Technology provider of the year (bank): BNP Paribas

Structured Products Americas Awards 2017: Cross-asset capabilities and compliance know-how are expanding Smart Derivatives' user base

franck-bertoneche
Franck Bertoneche, BNP Paribas

When Chicago-based Halo Investing, a technology-focused investment services start-up, saw that US registered investment advisers (RIAs) and their retail clients were being frustrated in their demand for structured products, it wanted to change that. But the company needed partners. This struck a chord with BNP Paribas and Halo identified the bank’s Smart Derivatives platform as having the services and technology that could help it achieve its goal. 

“Our Smart Derivatives platform has always been about a vision rather than just a tool, so when Halo came to us with their story, we loved it and were happy to help,” says Franck Bertoneche, managing director and head of cross-asset distribution sales for the Americas at BNP Paribas. The bank is collaborating with Halo to provide pricing for RIAs on its platform, giving it the leg up into the market it was looking for. 

“As a rapidly growing fintech company, Halo requires only the best technology from our partners,” says Jason Barsema, co-founder of Halo. “Smart Derivatives delivers attractive, efficient and effective pricing directly to our customers in a way that was inconceivable not long ago. BNP Paribas has allowed us to scale quickly and provide true value to our user base.”

The partnership with Halo follows BNP Paribas’ collaboration with US-based alternative investments platform provider Cais in 2015 and is part of the bank’s new focus on connectivity, both within its traditional industry boundaries and beyond. As part of this widening process, in 2016 the bank opened its platform to external issuers for the first time, with TD Bank and CIBC among those coming on board to offer their paper. This delivers a greater choice of products to its traditional clients, but the bank also has its eye on a further horizon.

“Smart Derivatives is a business-to-business platform because we are servicing other professionals. We need to find ways to get [to consumers] – that is why we are partnering with firms like Halo and others because they will provide the business-to-consumer part, which is key to an explosion of demand for structured products,” says Bertoneche.  

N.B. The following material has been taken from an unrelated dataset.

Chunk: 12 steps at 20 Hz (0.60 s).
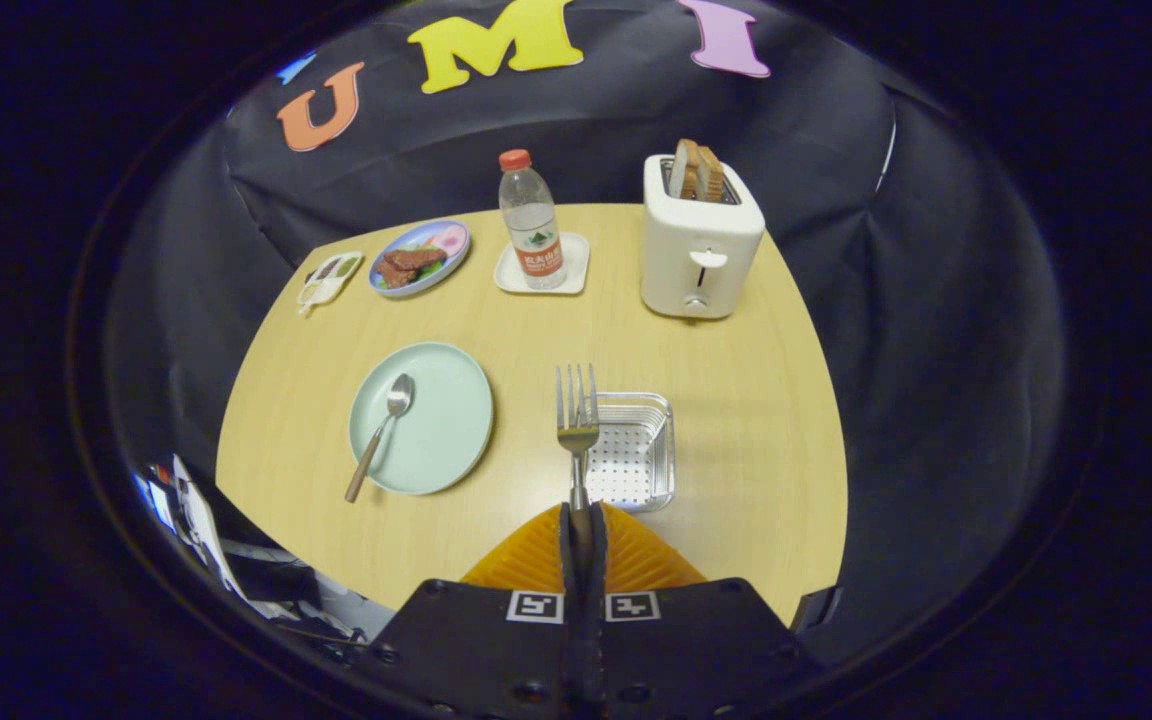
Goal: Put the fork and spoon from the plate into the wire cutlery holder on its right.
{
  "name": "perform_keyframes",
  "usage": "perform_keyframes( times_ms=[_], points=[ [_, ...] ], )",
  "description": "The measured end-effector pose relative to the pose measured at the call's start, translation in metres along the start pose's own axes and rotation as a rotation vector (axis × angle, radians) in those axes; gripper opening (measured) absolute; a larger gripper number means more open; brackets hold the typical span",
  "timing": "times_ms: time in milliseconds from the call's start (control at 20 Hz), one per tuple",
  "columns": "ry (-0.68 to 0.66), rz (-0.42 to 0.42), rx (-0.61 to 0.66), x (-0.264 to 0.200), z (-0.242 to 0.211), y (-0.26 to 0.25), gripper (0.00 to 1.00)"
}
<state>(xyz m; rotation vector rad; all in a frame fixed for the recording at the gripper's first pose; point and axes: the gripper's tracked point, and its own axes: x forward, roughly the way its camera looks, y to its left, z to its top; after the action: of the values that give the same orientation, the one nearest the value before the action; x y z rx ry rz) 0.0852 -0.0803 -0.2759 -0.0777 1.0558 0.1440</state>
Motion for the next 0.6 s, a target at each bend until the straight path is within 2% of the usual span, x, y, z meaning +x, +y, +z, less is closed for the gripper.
perform_keyframes(
  times_ms=[150, 350, 600],
  points=[
    [0.139, -0.071, -0.051, -0.001, -0.007, -0.023, 0.01],
    [0.305, -0.034, -0.027, 0.008, -0.016, -0.017, 0.01],
    [0.446, -0.037, 0.018, 0.022, -0.012, -0.013, 0.01]
  ],
)
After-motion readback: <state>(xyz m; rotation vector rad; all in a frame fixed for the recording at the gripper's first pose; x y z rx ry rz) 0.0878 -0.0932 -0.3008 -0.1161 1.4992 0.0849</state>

We are partnering with firms like Halo and others because they will provide the business-to-consumer part, which is key to an explosion of demand for structured products
Franck Bertoneche, BNP Paribas

While reaching out for this new world, BNP Paribas has also been extending its platform in other ways to keep ahead of the growing competition in its traditional market and to penetrate new industry sectors. Over the past year, it has added new products, tools, services and trading strategies, a number of which are tailored for the Americas markets. 

BNP Paribas has introduced credit-linked notes and rates products to equity derivatives that form the foundation of the platform, and is planning to introduce a range of foreign exchange products by the end of the year. 

Thomas Guilhot, head of e-business and secondary market trading for equity derivatives in the Americas at BNP Paribas, says: “Smart Derivatives has become a cross-asset platform, and new asset classes and pay-offs will be added continually throughout 2017.”

He notes that the cross-asset abilities are particularly important in markets like Brazil – one of the eight jurisdictions in the Americas in which Smart Derivatives is now deployed – where a significant portion of client portfolios tend to be allocated to fixed income.

The bank has also added what it calls “light exotic” products aimed at hedge funds to the platform. These are hybrid structures with a forex component – for example, an option on the S&P 500 that is triggered if the euro breaches a certain level. For asset managers, the bank has introduced support for buy/write programmes – also known as covered calls – whereby a firm buys stocks and writes call options against them. Five large US asset managers are already using the service.  

“We have also had interest from asset managers wanting to use the click-and-trade facility on the platform, another first for us in the US,” says Guilhot. 

By adding support for quantitative investment strategies and third-party indexes, such as those from Morningstar, BNP Paribas has been able to target the insurance industry. For example, fixed indexed annuity providers can access automated pricing tools on custom indexes, and the bank is working on extending the support to include trading on the platform. This has enabled it to win some large mandates with major US insurers, he says.    

With the regulatory regime increasingly stringent and reporting requirements ever more onerous, both for its own business and for its clients, BNP Paribas has been building components for the platform to aid compliance, including the requirements of some specific regulations. For example, clients can connect to a component built originally for the bank’s internal business that monitors products being priced to see whether they fall under the Section 871(m) of the US Internal Revenue Code covering withholding of tax on equity derivatives payments, said to be equivalent of dividends. 

“Clients can connect to this component and get an alert if the product they are pricing is eligible for 871(m) and some explanation [of why the product falls under the rule],” says Guilhot. The platform also provides a full audit trail of clients’ activities that helps them meet the transparency requirements of this and other regulations, “which is one of the added values of using a platform such as Smart Derivatives,” he says.

“Smart Derivatives is the most complete tool in the structured products market by far,” says a Latin American business specialist at an alternative investment management firm. “It is the tool with the most pay-offs, capabilities and possibilities.”